[EXERCISE REQUIREMENTS] The answer must be the number of lines in the listing below that contain "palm", and nothing else.

[DATA UNDER STUDY]

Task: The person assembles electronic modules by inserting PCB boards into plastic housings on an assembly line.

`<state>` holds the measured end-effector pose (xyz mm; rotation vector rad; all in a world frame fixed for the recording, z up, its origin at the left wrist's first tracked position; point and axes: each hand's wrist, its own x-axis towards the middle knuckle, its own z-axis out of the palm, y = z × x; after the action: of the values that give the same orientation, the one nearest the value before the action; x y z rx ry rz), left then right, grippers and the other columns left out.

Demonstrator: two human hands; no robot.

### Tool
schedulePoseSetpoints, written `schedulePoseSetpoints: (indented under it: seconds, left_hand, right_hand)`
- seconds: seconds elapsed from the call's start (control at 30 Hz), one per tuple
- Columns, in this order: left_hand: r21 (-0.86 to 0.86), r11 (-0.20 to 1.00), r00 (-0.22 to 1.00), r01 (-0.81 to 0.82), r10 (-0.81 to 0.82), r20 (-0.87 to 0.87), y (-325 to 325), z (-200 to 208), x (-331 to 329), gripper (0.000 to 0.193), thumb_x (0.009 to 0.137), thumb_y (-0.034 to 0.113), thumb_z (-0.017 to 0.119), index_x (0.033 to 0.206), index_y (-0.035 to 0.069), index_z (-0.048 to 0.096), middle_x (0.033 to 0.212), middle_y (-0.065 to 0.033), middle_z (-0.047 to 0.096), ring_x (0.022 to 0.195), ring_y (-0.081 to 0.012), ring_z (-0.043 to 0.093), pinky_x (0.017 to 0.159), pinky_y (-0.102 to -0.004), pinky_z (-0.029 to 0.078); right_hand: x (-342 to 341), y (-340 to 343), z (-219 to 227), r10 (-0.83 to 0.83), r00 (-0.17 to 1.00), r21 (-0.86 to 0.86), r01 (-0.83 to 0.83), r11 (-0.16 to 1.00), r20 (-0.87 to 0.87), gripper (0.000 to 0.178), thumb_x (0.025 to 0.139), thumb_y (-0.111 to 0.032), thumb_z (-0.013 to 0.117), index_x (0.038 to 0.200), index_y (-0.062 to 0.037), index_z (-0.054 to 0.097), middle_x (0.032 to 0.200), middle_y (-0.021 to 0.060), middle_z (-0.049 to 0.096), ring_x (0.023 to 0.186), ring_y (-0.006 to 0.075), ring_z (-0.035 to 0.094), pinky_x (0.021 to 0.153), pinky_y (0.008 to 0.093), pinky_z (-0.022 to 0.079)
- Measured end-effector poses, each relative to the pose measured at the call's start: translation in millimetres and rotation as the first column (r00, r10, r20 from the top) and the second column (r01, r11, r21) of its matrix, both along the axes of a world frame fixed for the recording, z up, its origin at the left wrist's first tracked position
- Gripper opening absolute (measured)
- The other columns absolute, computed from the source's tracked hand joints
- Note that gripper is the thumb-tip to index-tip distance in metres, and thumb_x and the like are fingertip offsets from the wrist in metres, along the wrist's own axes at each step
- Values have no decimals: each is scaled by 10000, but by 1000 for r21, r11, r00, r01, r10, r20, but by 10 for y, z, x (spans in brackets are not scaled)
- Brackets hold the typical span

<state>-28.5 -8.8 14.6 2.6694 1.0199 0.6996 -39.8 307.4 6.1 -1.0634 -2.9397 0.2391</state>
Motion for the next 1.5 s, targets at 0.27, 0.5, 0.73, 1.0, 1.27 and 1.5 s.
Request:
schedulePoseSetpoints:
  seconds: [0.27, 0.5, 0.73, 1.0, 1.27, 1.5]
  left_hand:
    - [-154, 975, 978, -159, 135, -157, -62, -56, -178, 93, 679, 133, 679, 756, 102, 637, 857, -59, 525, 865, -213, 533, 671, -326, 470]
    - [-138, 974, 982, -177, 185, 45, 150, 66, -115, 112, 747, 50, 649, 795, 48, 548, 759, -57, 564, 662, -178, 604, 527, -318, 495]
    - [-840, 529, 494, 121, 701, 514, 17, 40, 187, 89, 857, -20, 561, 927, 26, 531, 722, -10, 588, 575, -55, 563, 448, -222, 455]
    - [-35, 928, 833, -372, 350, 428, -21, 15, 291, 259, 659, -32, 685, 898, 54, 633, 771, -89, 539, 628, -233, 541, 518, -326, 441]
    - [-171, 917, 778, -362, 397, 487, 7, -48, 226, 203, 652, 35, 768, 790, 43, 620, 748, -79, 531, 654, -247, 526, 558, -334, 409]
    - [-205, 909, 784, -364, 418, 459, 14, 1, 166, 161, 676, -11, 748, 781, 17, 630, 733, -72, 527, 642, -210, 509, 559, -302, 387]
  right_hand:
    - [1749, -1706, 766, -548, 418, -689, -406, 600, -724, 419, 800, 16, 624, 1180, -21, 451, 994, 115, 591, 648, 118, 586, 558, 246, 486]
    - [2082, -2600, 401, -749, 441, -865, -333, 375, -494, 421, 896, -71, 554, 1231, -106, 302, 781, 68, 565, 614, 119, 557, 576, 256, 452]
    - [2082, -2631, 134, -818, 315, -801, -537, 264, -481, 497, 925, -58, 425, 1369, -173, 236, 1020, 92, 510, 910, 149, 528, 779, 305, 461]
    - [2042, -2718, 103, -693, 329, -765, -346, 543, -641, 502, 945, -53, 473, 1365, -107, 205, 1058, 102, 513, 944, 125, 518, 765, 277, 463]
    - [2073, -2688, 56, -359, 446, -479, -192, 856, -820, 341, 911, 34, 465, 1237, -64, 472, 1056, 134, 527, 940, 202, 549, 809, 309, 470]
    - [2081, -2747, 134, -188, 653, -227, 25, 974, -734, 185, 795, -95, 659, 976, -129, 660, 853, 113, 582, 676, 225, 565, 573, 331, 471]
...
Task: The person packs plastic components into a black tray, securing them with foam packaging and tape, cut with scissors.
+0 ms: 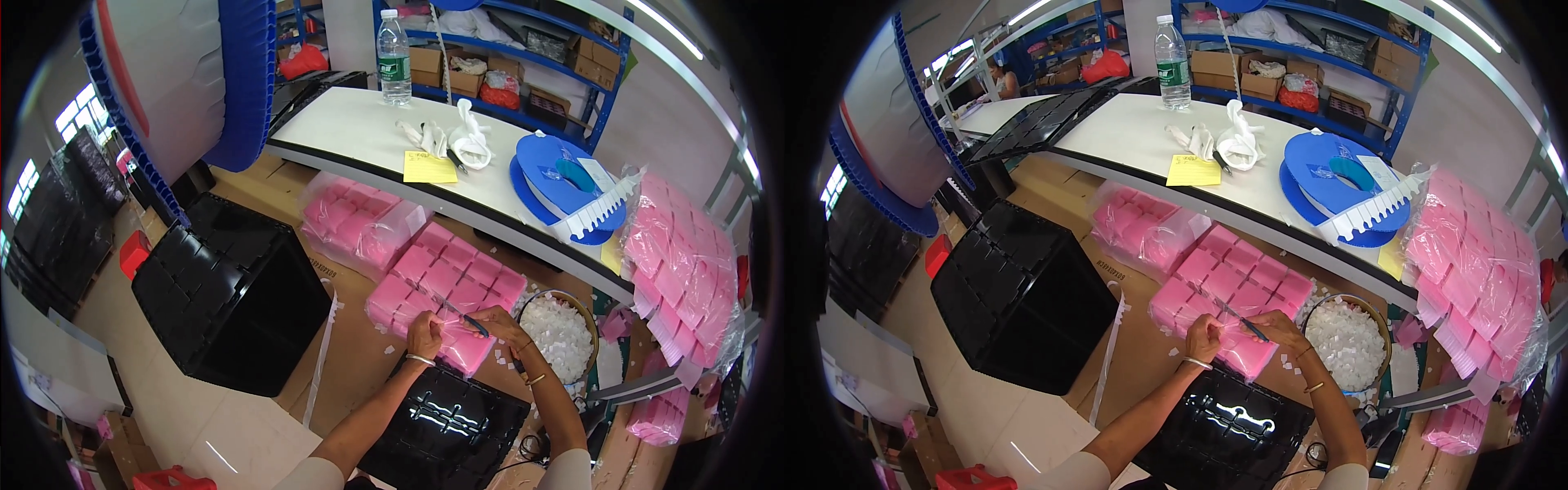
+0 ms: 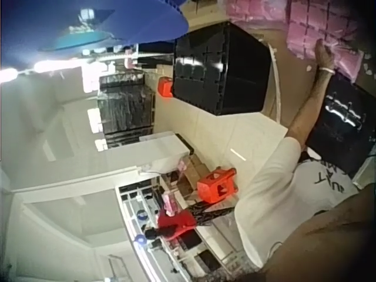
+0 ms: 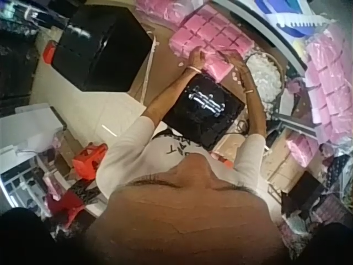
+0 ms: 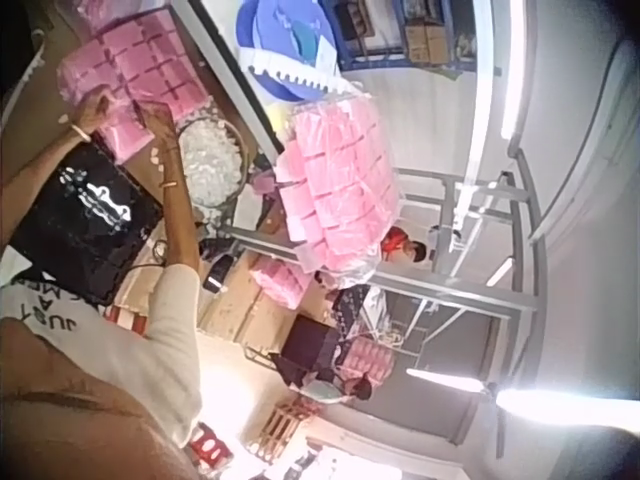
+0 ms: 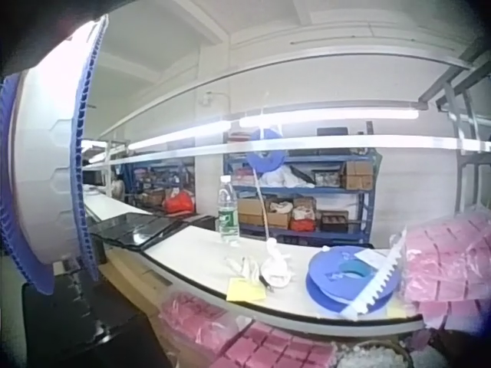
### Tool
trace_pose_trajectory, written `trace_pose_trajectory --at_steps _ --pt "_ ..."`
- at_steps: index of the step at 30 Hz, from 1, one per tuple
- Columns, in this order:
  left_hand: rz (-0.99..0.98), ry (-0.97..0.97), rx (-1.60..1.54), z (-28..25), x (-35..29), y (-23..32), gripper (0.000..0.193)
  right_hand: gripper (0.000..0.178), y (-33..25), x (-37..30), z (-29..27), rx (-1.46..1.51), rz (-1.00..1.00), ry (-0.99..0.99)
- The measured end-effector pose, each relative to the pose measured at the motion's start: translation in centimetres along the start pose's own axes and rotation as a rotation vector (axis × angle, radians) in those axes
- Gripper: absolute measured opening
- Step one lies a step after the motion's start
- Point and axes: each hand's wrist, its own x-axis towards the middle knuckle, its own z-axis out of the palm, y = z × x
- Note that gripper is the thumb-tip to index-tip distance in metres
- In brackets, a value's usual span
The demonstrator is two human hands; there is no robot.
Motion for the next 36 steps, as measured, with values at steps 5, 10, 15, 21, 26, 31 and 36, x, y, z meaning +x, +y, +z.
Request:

[THE ANSWER] 2